I adjusted the variac for exactly 12.0 VAC at the secondary. I then captured scope traces showing the voltage on the caps with various loads. The same 46,000 μF is in place, giving about 100 mV P-P of ripple when loaded. This amount of ripple can barely be seen at the scale of these images.

The first image shows the secondary current in purple and the cap voltage in orange, with no load. The cap voltage is 17 VDC.

The second image shows the voltage with no additional resistance in series with the secondary and with a 1.0 amp DC load. The cap voltage is about 15.1 VDC, with what may be just barely visible ripple.

The third image shows the voltage with an additional resistance of 2 ohms in series with the secondary winding. The cap voltage is about 10.9 VDC, with no visible ripple.

The additional 2 ohms in series with the secondary reduced the loaded DC voltage on the caps from 15.1 to 10.9 volts, a decrease of about 4.2 volts. It's more than just the drop the DC load of 1 amp would induce in 2 ohms because the current when the rectifiers are conducting isn't just 1 amp; it's more like 2+ amps since the rectifier current occurs in pulses rather than a steady DC current.

This transformer is rated for much more output than it's actually loaded with. This means that its regulation will be very good in this situation.

Transformer regulation is usually worse the smaller the transformer. A typical transformer rated for this DC load of 1 amp at 12 volts probably wouldn't have such good regulation. Adding the additional 2 ohms in series with the secondary simulates a transformer with inferior regulation. It can be seen that for accurate prediction of rectifier performance, the transformer parasitics should be taken into account.

Usually, the winding resistance is all that needs to be considered if the transformer is concentrically wound. But, transformers with split bobbin construction can have leakage inductance of about the same impedance as the resistance of the windings, and it should be taken into account.

 

Without going into a lot of math and testing, this chart that AudioGuru posted pretty well covers uF vs ripple voltage vs current:

 

The formula shown at the top of the chart is the well known formula: ripple = I/(2fC). This formula is nicely described on Wikipedia
http://en.wikipedia.org/wiki/Ripple_(electrical) , and is referenced in Ryder's classic textbook.

I wonder why the graph doesn't follow the formula. For example, on the graph, .1 amp and 2000 μF indicate a ripple of .3 volts P-P, but the formula gives a result of .4167 volts P-P.

As explained on the Wikipedia page, there are some assumptions underlying the formula such as the diode conduction time being short compared to the capacitor discharge time, the discharge being linear, etc.

The grid voltage these days is rather flat-topped, which lengthens the diode conduction interval. This also reduces the peak diode current, but makes the ripple formula have greater error.

For example, in my earlier post, I had 1 amp of DC load current and 46,000 μF of capacitance, and a measured ripple of 100 mV P-P, but the formula suggests the ripple should be 181 mV P-P.

With only 2000 μF of capacitance and 1 amp of load current, the formula suggests the ripple should be 4.17 volts P-P, but the experimental value is 3 volts P-P with .127 ohms transformer winding resistance.

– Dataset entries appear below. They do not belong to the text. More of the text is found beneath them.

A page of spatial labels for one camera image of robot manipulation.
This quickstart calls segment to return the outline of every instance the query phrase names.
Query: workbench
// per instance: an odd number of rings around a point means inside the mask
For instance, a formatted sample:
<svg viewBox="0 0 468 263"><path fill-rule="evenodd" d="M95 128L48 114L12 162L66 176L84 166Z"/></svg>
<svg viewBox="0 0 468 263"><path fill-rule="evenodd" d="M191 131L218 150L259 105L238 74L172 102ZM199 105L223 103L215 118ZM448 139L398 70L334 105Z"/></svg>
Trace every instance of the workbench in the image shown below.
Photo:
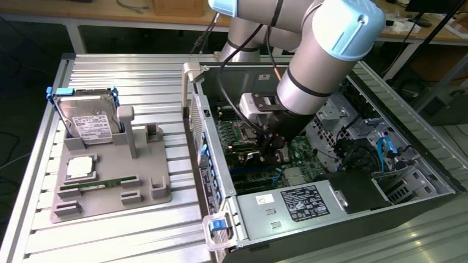
<svg viewBox="0 0 468 263"><path fill-rule="evenodd" d="M195 30L204 31L215 12L206 3L206 14L203 17L186 16L158 16L155 14L154 0L134 0L132 5L148 5L150 9L143 10L143 14L120 7L115 0L95 0L92 3L78 3L71 0L2 0L0 16L8 21L40 22L62 24L67 27L70 39L76 53L86 53L86 43L82 37L79 26L111 26L111 27L135 27L135 28L158 28L171 30ZM386 0L376 0L375 3L390 13L400 13L406 17L408 12L396 4L387 3ZM384 79L394 77L411 54L415 52L424 39L432 32L439 21L434 18L424 18L432 23L431 27L423 27L419 33L411 34L407 42L410 45L404 49L392 68L388 70ZM214 31L227 32L231 18L222 15ZM402 42L407 33L399 34L395 31L382 32L378 41ZM443 45L468 45L468 39L462 39L447 29L443 29L431 44Z"/></svg>
<svg viewBox="0 0 468 263"><path fill-rule="evenodd" d="M288 62L291 56L276 61ZM64 56L54 87L119 89L122 105L135 107L135 127L159 122L164 131L172 201L58 224L50 222L66 136L48 104L0 250L0 262L211 262L180 112L183 63L212 55ZM424 124L422 117L364 63L354 72L468 187L468 161ZM315 263L466 262L468 196L460 195L400 227L283 261Z"/></svg>

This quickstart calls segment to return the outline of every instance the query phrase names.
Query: hard drive label
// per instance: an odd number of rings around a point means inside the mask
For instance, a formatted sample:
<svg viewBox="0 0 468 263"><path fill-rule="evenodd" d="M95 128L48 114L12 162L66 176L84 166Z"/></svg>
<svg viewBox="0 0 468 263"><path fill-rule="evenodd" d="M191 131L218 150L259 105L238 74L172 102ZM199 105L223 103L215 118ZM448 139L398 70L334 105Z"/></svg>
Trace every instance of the hard drive label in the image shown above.
<svg viewBox="0 0 468 263"><path fill-rule="evenodd" d="M295 222L330 214L315 185L283 191L282 196Z"/></svg>
<svg viewBox="0 0 468 263"><path fill-rule="evenodd" d="M72 117L76 130L84 141L112 137L107 115Z"/></svg>

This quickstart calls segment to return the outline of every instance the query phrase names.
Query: wire
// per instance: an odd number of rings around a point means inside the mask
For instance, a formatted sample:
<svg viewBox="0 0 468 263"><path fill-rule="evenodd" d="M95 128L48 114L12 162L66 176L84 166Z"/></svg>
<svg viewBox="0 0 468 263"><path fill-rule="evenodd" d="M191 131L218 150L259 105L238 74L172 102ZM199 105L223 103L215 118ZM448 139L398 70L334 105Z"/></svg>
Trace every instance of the wire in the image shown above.
<svg viewBox="0 0 468 263"><path fill-rule="evenodd" d="M0 16L0 20L28 40L54 60L60 59L43 49L43 47Z"/></svg>
<svg viewBox="0 0 468 263"><path fill-rule="evenodd" d="M0 131L0 133L2 133L2 134L6 134L6 135L8 135L8 136L12 136L12 137L16 139L15 144L14 144L14 147L12 147L11 150L10 150L7 159L6 159L6 161L3 162L3 164L0 164L0 166L4 166L4 165L8 163L10 159L12 158L14 151L15 151L18 145L20 144L22 139L20 139L20 137L18 137L18 136L16 136L15 134L12 134L12 133L4 132L4 131Z"/></svg>
<svg viewBox="0 0 468 263"><path fill-rule="evenodd" d="M348 123L348 125L344 126L344 127L339 130L339 132L338 132L338 134L336 134L336 138L335 138L335 145L338 144L338 137L339 137L340 133L350 129L350 127L351 127L351 126L356 123L356 121L359 120L359 117L360 117L360 116L356 115L356 117L352 119L352 121Z"/></svg>
<svg viewBox="0 0 468 263"><path fill-rule="evenodd" d="M400 153L404 153L410 148L412 148L412 149L415 150L415 148L412 147L412 145L407 145L407 146L403 148L403 150L402 150Z"/></svg>
<svg viewBox="0 0 468 263"><path fill-rule="evenodd" d="M356 145L354 147L354 149L351 150L350 154L344 157L343 164L342 164L343 167L347 166L346 164L348 163L348 161L351 161L348 158L354 155L354 153L356 152L358 149L363 149L368 154L371 154L371 156L372 156L372 163L376 166L378 171L379 171L380 170L379 158L376 157L375 153L363 145Z"/></svg>
<svg viewBox="0 0 468 263"><path fill-rule="evenodd" d="M452 79L451 81L460 81L462 79L466 79L466 78L468 78L468 75L467 75L467 76L463 76L463 77L460 77L460 78L455 78L455 79ZM440 82L440 80L439 80L439 81L427 81L427 80L424 80L424 79L422 79L422 81L434 82L434 83Z"/></svg>
<svg viewBox="0 0 468 263"><path fill-rule="evenodd" d="M271 26L268 26L268 30L267 30L267 50L268 50L268 56L270 56L270 59L271 59L271 64L274 66L274 71L275 71L275 74L276 74L276 78L278 78L279 81L282 81L282 74L280 74L280 71L278 70L275 58L274 58L274 55L271 53L270 36L271 36Z"/></svg>
<svg viewBox="0 0 468 263"><path fill-rule="evenodd" d="M460 128L460 126L459 126L459 125L456 125L456 128L460 130L460 132L462 132L464 135L467 135L467 136L468 136L468 134L466 133L466 131L464 131L464 130L462 130L462 128Z"/></svg>
<svg viewBox="0 0 468 263"><path fill-rule="evenodd" d="M206 46L206 39L208 39L208 36L210 36L210 34L211 34L211 32L212 32L212 30L215 28L215 24L216 24L219 15L220 15L219 13L215 13L214 18L211 19L211 22L208 24L208 27L207 27L206 31L203 32L202 36L195 41L194 47L192 47L192 50L191 50L191 55L195 53L195 50L200 46L202 43L203 43L203 46L202 46L202 51L203 51L203 48Z"/></svg>
<svg viewBox="0 0 468 263"><path fill-rule="evenodd" d="M315 7L312 7L312 9L308 11L306 17L303 18L303 23L300 24L300 28L304 27L306 20L307 20L308 17L312 15L314 11L315 11L319 7L322 7L322 4L323 4L323 3L318 4L318 5L316 5Z"/></svg>
<svg viewBox="0 0 468 263"><path fill-rule="evenodd" d="M223 96L226 98L226 100L228 101L235 113L238 114L239 118L246 122L246 124L255 129L256 131L259 131L260 133L263 133L263 129L256 126L251 120L244 116L244 114L242 113L242 111L239 110L238 106L234 104L228 94L226 93L226 89L223 86L223 80L222 80L222 74L223 74L223 70L226 65L228 64L230 60L238 55L238 53L240 52L240 50L247 46L247 44L250 43L250 41L254 39L255 35L259 33L260 29L263 27L263 24L260 24L256 29L254 30L251 36L247 38L246 42L238 47L238 49L232 52L232 54L224 59L222 66L220 66L220 71L218 73L216 79L218 79L218 85L220 86L220 91L223 93Z"/></svg>
<svg viewBox="0 0 468 263"><path fill-rule="evenodd" d="M4 203L4 202L0 202L0 204L3 204L6 207L8 207L10 209L14 209L14 207L10 205L10 204L7 204L7 203Z"/></svg>
<svg viewBox="0 0 468 263"><path fill-rule="evenodd" d="M326 155L327 157L332 158L334 160L339 161L338 157L334 157L332 155L330 155L328 153L326 153L324 151L322 151L320 149L315 149L318 152L320 152L323 155Z"/></svg>
<svg viewBox="0 0 468 263"><path fill-rule="evenodd" d="M404 37L404 40L403 40L403 42L402 42L400 51L398 52L398 55L396 55L396 57L395 57L395 60L394 60L394 62L390 64L388 68L387 68L384 71L380 72L380 76L383 76L383 75L390 71L390 69L394 67L395 62L396 62L398 58L400 57L400 55L402 55L402 53L403 53L403 50L404 50L404 43L406 43L407 40L408 40L408 37L410 37L410 35L411 35L412 30L415 29L415 26L416 26L416 23L418 23L418 21L419 21L419 18L420 18L420 16L418 15L418 16L415 17L414 24L412 24L412 27L411 27L411 29L410 29L410 32L408 32L408 34L407 34L407 36Z"/></svg>
<svg viewBox="0 0 468 263"><path fill-rule="evenodd" d="M460 145L459 142L455 140L454 136L450 134L447 128L446 128L444 126L442 126L442 128L446 130L447 135L452 138L452 141L455 142L456 146L459 146L459 148L460 148L463 154L466 154L466 156L468 157L468 153L464 151L464 149L462 148L462 145Z"/></svg>
<svg viewBox="0 0 468 263"><path fill-rule="evenodd" d="M139 14L143 14L143 10L142 9L150 9L150 6L146 5L143 7L135 7L131 5L124 4L120 0L116 0L116 3L119 4L119 6L122 6L123 8L127 8L130 10L134 10L135 12L138 12Z"/></svg>
<svg viewBox="0 0 468 263"><path fill-rule="evenodd" d="M0 166L0 170L3 168L6 168L8 165L11 165L14 162L16 162L18 160L22 160L24 157L27 157L28 155L31 155L31 153L27 153L26 155L23 155L22 157L18 157L15 160L12 160L10 163L7 163L6 165Z"/></svg>
<svg viewBox="0 0 468 263"><path fill-rule="evenodd" d="M200 51L199 51L199 54L200 54L200 55L203 54L203 49L206 48L206 44L207 44L207 42L208 42L208 38L210 38L211 32L214 31L214 28L215 28L215 26L216 26L218 18L219 18L219 17L220 17L220 14L216 13L216 15L215 15L215 22L214 22L214 24L212 24L212 26L211 26L211 29L208 30L207 37L206 37L206 39L203 40L202 48L200 48Z"/></svg>
<svg viewBox="0 0 468 263"><path fill-rule="evenodd" d="M34 67L30 67L30 66L24 65L24 64L22 63L22 61L19 61L15 57L12 57L11 54L8 54L8 53L3 50L2 47L0 47L0 53L4 54L4 55L7 56L7 58L10 58L10 59L11 59L14 62L16 62L18 65L19 65L19 68L18 68L15 74L14 74L10 78L14 78L14 77L18 76L18 74L20 73L23 67L31 69L32 71L36 71L36 72L39 72L39 73L43 73L43 74L46 74L46 75L54 76L52 73L46 72L46 71L42 71L42 70L39 70L39 69L36 69L36 68L34 68Z"/></svg>

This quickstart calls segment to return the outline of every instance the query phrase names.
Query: black cable
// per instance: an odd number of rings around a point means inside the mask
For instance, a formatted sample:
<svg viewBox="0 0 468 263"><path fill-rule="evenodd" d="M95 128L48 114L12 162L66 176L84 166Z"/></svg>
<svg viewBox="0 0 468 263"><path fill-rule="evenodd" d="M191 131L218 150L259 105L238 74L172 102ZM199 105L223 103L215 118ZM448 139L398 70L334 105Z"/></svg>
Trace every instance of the black cable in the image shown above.
<svg viewBox="0 0 468 263"><path fill-rule="evenodd" d="M11 137L14 137L14 138L16 139L15 144L14 144L14 147L12 147L11 150L10 150L7 159L6 159L6 161L0 164L0 167L2 167L2 166L4 166L4 165L10 162L11 158L12 158L12 155L14 155L14 152L15 152L15 149L16 149L18 145L20 144L22 139L20 139L20 137L19 137L18 135L15 135L15 134L12 134L12 133L4 132L4 131L0 131L0 133L2 133L2 134L6 134L6 135L8 135L8 136L11 136Z"/></svg>
<svg viewBox="0 0 468 263"><path fill-rule="evenodd" d="M4 202L0 202L0 204L3 204L6 207L8 207L10 209L14 209L14 207L10 205L10 204L7 204L7 203L4 203Z"/></svg>
<svg viewBox="0 0 468 263"><path fill-rule="evenodd" d="M46 74L46 75L54 76L52 73L46 72L46 71L42 71L42 70L39 70L39 69L36 69L36 68L34 68L34 67L30 67L30 66L24 65L24 64L22 63L22 61L19 61L19 59L16 59L15 57L12 57L12 55L8 54L8 53L3 50L2 47L0 47L0 53L4 54L4 55L7 56L7 58L8 58L10 60L12 60L12 61L19 65L19 68L18 68L15 74L14 74L10 78L14 78L14 77L18 76L18 74L20 73L23 67L28 68L28 69L32 70L32 71L36 71L36 72L39 72L39 73L43 73L43 74Z"/></svg>
<svg viewBox="0 0 468 263"><path fill-rule="evenodd" d="M378 171L380 171L380 165L379 165L379 157L376 156L376 154L363 145L356 145L350 154L344 157L343 159L343 167L347 166L347 163L352 160L350 159L350 157L354 155L354 153L356 152L358 149L363 149L371 156L372 156L372 163L378 168Z"/></svg>
<svg viewBox="0 0 468 263"><path fill-rule="evenodd" d="M407 145L407 146L403 148L403 150L402 150L400 153L404 153L410 148L415 149L415 148L412 147L412 145Z"/></svg>
<svg viewBox="0 0 468 263"><path fill-rule="evenodd" d="M204 42L206 38L208 38L208 36L207 36L208 31L211 32L214 30L214 28L215 28L216 17L218 17L218 13L215 13L215 16L211 19L211 22L208 24L208 27L207 27L206 31L203 32L202 36L198 38L198 40L194 43L194 47L192 47L192 50L191 50L191 55L195 53L196 48Z"/></svg>
<svg viewBox="0 0 468 263"><path fill-rule="evenodd" d="M215 24L212 25L211 29L208 30L208 32L207 32L207 37L206 37L206 39L203 40L203 44L202 44L200 51L199 51L199 54L200 54L200 55L203 54L203 49L206 48L206 45L207 45L207 43L208 43L210 35L211 35L211 32L214 31L214 28L215 28Z"/></svg>
<svg viewBox="0 0 468 263"><path fill-rule="evenodd" d="M266 36L266 38L267 38L267 50L268 50L268 56L270 56L271 64L274 66L274 70L275 70L275 74L276 74L278 80L282 81L282 75L280 75L280 72L278 70L278 66L276 66L276 61L275 61L274 55L271 53L270 36L271 36L271 26L268 26L267 36Z"/></svg>
<svg viewBox="0 0 468 263"><path fill-rule="evenodd" d="M458 143L458 141L455 140L455 138L454 138L454 136L450 134L450 132L448 132L448 130L446 129L446 127L444 126L442 126L442 128L446 130L446 132L447 132L447 135L452 138L452 140L454 140L454 142L455 142L455 144L459 146L459 148L460 148L460 151L463 152L463 154L466 154L466 156L468 157L468 153L463 150L463 148L462 148L462 145Z"/></svg>
<svg viewBox="0 0 468 263"><path fill-rule="evenodd" d="M464 130L462 130L462 128L459 127L459 125L456 125L456 128L460 130L460 132L468 136L468 134L464 132Z"/></svg>
<svg viewBox="0 0 468 263"><path fill-rule="evenodd" d="M460 78L455 78L455 79L452 79L451 81L460 81L462 79L466 79L466 78L468 78L468 75L467 75L467 76L463 76L463 77L460 77ZM440 82L440 80L439 80L439 81L427 81L427 80L424 80L424 79L422 79L422 81L432 82L432 83Z"/></svg>
<svg viewBox="0 0 468 263"><path fill-rule="evenodd" d="M356 121L359 120L359 115L356 115L356 117L352 119L352 121L348 123L347 126L343 126L343 128L339 130L339 132L336 133L336 138L335 138L335 145L338 143L338 137L340 135L340 133L343 133L346 130L350 129L350 127L356 123Z"/></svg>
<svg viewBox="0 0 468 263"><path fill-rule="evenodd" d="M55 57L51 53L47 52L46 49L0 16L0 20L6 22L6 24L28 40L54 60L60 59Z"/></svg>
<svg viewBox="0 0 468 263"><path fill-rule="evenodd" d="M392 66L395 65L395 62L396 62L398 58L400 57L400 55L402 55L402 53L403 53L403 51L404 51L404 47L406 47L406 46L404 46L404 43L406 43L407 40L408 40L408 37L410 37L410 35L411 35L411 32L412 32L412 30L415 29L416 23L418 23L419 19L422 18L422 16L423 16L423 13L419 13L418 16L414 18L414 24L412 24L412 27L411 27L411 29L410 29L410 32L408 32L407 36L406 36L404 39L403 39L402 47L400 47L400 50L399 50L398 55L396 55L396 57L395 57L395 60L394 60L392 63L390 64L388 68L387 68L384 71L380 72L380 76L382 76L382 77L383 77L383 75L390 71L390 69L392 68Z"/></svg>
<svg viewBox="0 0 468 263"><path fill-rule="evenodd" d="M242 113L242 111L239 110L238 106L234 104L228 94L226 93L226 89L223 86L223 80L222 80L222 74L223 74L223 70L226 65L228 64L230 60L238 55L238 53L240 52L240 50L247 46L247 44L250 43L250 41L254 39L255 35L259 33L260 29L263 27L263 24L260 24L256 29L254 30L251 36L247 38L246 42L238 47L238 49L232 52L232 54L224 59L222 66L220 66L220 71L218 73L216 79L218 79L218 85L220 86L220 91L223 93L223 96L226 98L226 100L228 101L235 113L238 114L239 118L246 122L246 124L255 129L256 131L263 133L263 129L256 126L250 120L248 118L244 116L244 114Z"/></svg>
<svg viewBox="0 0 468 263"><path fill-rule="evenodd" d="M116 0L119 6L122 6L123 8L127 8L130 10L134 10L135 12L138 12L139 14L143 14L143 10L142 9L150 9L150 6L143 6L143 7L135 7L131 5L124 4L120 0Z"/></svg>

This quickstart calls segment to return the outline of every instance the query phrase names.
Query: wooden table
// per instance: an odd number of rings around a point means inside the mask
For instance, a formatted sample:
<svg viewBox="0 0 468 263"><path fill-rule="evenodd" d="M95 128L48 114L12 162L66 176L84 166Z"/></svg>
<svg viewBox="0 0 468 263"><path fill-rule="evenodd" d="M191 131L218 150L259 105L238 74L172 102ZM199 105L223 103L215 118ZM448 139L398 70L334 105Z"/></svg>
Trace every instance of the wooden table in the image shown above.
<svg viewBox="0 0 468 263"><path fill-rule="evenodd" d="M408 14L412 14L416 16L418 13L407 12L402 6L398 4L391 4L386 0L376 0L375 3L378 6L384 10L386 13L399 13L400 17L406 17ZM387 74L384 75L383 79L388 80L394 78L395 74L408 61L408 58L411 57L412 53L418 49L418 47L422 45L424 39L428 37L431 32L434 31L435 27L438 26L440 20L424 15L423 18L428 20L432 24L431 27L422 27L420 31L418 33L412 33L408 37L407 42L410 45L406 47L404 51L402 52L402 55L399 56L398 60L395 61L394 66L388 70ZM402 42L403 39L406 38L407 33L399 34L395 31L384 31L380 34L380 38L378 40L382 41L399 41ZM452 34L446 28L439 32L439 34L435 36L434 40L431 41L431 44L443 44L443 45L468 45L468 39L462 39L458 37L455 34Z"/></svg>
<svg viewBox="0 0 468 263"><path fill-rule="evenodd" d="M151 6L143 14L123 8L116 0L79 3L71 0L0 0L0 16L8 21L63 24L67 27L74 50L86 53L79 26L114 26L204 31L215 12L206 6L203 17L160 16L155 14L152 0L123 0L134 6ZM222 15L214 31L227 32L231 19Z"/></svg>
<svg viewBox="0 0 468 263"><path fill-rule="evenodd" d="M154 6L154 0L123 0L134 6ZM376 0L376 4L387 13L400 13L406 17L408 12L396 4L390 4L386 0ZM186 16L158 16L154 7L146 9L143 14L120 7L116 0L95 0L94 3L79 3L70 0L0 0L0 15L6 20L30 21L63 24L67 27L71 42L76 53L86 53L86 45L79 30L80 25L118 26L136 28L160 28L172 30L199 30L203 31L211 22L215 12L206 6L203 17ZM439 21L427 18L432 22L432 27L423 27L420 32L411 34L407 42L410 45L403 51L394 67L388 70L384 79L392 78L411 54L423 43L432 32ZM222 15L215 31L226 32L230 27L230 17ZM404 34L395 31L384 31L378 41L402 42ZM431 44L468 45L468 40L459 38L448 30L443 29Z"/></svg>

If an additional 2 ohms is added in series with the secondary winding, the ripple is reduced to 2 volts P-P.

The formula can be substantially in error for large ripple.

I've attached two more images, showing the case with 1 amp DC load current and 2000 μF capacitance.

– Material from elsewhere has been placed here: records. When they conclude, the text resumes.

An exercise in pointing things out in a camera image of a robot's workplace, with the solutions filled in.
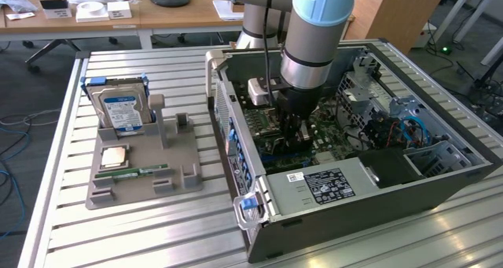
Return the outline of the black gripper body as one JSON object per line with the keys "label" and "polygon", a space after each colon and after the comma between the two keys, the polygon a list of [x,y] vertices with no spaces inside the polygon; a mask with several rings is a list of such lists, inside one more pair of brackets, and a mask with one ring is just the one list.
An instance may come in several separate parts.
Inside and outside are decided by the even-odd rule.
{"label": "black gripper body", "polygon": [[308,120],[318,106],[322,93],[320,87],[280,89],[276,98],[279,119],[286,120],[288,117],[298,117],[300,120]]}

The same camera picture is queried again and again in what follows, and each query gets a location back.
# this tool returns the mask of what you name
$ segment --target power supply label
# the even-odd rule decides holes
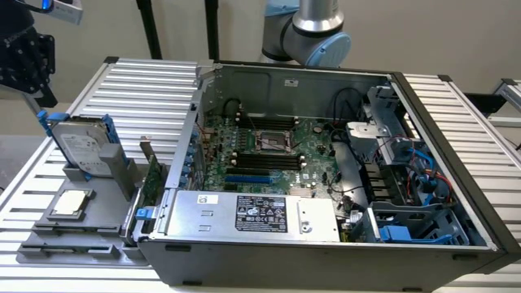
[[[236,229],[248,232],[288,232],[284,197],[238,196]]]

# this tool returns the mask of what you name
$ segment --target green circuit board
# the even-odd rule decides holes
[[[211,133],[207,141],[207,176],[204,190],[228,191],[226,189],[227,169],[234,168],[232,153],[303,155],[307,166],[302,170],[270,170],[271,184],[235,183],[238,192],[259,194],[291,194],[295,188],[308,189],[312,185],[314,197],[330,198],[323,174],[332,179],[338,172],[336,159],[330,150],[330,132],[314,132],[324,128],[324,122],[300,119],[300,123],[288,132],[239,128],[236,122],[220,116],[207,118],[206,129]],[[290,150],[282,145],[271,145],[270,150],[260,149],[259,132],[268,137],[290,133]]]

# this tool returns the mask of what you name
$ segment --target blue latch
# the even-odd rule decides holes
[[[152,214],[154,214],[152,209],[139,209],[136,212],[136,220],[150,221],[152,220]]]
[[[410,229],[406,226],[384,226],[380,228],[380,237],[384,242],[411,244],[444,244],[452,239],[452,235],[444,235],[436,239],[412,239]]]

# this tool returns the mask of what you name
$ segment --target sticker
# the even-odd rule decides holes
[[[102,145],[96,139],[78,134],[63,134],[60,137],[79,168],[95,176],[111,176],[111,169],[100,159]]]
[[[198,196],[198,203],[200,204],[218,204],[219,203],[219,195],[218,194],[200,194]]]
[[[299,81],[296,79],[287,79],[284,81],[284,86],[286,87],[298,87],[299,86]]]
[[[284,197],[238,196],[236,229],[247,232],[288,232]]]

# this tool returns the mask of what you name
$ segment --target white sticker
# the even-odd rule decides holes
[[[111,176],[111,169],[100,159],[102,145],[96,139],[78,134],[63,134],[60,137],[79,168],[95,176]]]
[[[200,204],[218,204],[219,195],[218,194],[200,194],[198,197],[198,203]]]
[[[286,87],[298,87],[299,86],[299,81],[296,79],[287,79],[284,81],[284,86]]]

The first image is with only the inherent .127 ohms winding resistance and the second is with an additional 2 ohms in series with the secondary.

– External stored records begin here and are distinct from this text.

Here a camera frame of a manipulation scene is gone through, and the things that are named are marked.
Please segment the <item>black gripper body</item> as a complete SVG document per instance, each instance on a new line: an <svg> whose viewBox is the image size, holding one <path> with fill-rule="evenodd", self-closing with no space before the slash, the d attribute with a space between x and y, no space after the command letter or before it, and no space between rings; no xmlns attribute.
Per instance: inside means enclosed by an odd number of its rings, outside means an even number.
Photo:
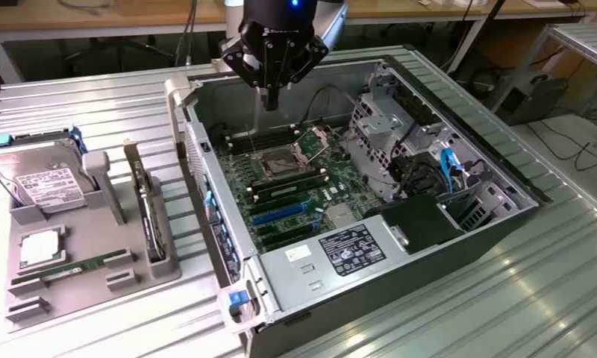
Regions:
<svg viewBox="0 0 597 358"><path fill-rule="evenodd" d="M250 51L266 48L265 40L292 39L296 46L314 37L313 19L317 1L244 1L238 28L241 41Z"/></svg>

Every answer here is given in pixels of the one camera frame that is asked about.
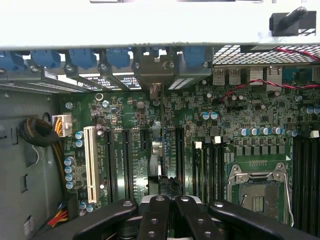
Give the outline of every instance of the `white pci slot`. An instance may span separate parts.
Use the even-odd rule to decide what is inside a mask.
[[[96,128],[86,126],[84,133],[85,169],[88,190],[88,202],[97,203],[100,197]]]

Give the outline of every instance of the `white power connector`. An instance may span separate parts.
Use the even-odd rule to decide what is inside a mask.
[[[62,135],[59,137],[66,137],[72,135],[72,117],[71,114],[67,115],[54,115],[52,116],[52,122],[54,123],[56,119],[60,118],[62,120]]]

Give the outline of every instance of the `metal mesh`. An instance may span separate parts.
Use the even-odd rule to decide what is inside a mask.
[[[280,46],[279,48],[306,51],[320,57],[320,45]],[[213,58],[214,65],[303,64],[313,61],[310,57],[299,53],[286,53],[275,50],[242,53],[240,52],[240,45],[225,45],[214,54]]]

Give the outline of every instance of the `metal chassis wall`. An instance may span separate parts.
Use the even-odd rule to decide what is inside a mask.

PS the forum software has problems with the brackets in the links, so I changed that for you.Bertus

 

I tried to do some simulations in order to see if it could be used in education. Particularly to illustrate how current is drawn from the transformer then a standard setup with a filtercap is used. But my problem was that my transformer model was far from real world. So it was hard to simulate different load conditions. And my result could therefor only be used to illustrate normal load conditions. I still think the topic how to dimension the power transformer for a given DC voltage and current specification is important. But then it comes to the current specification I think the thumb rules will do fine.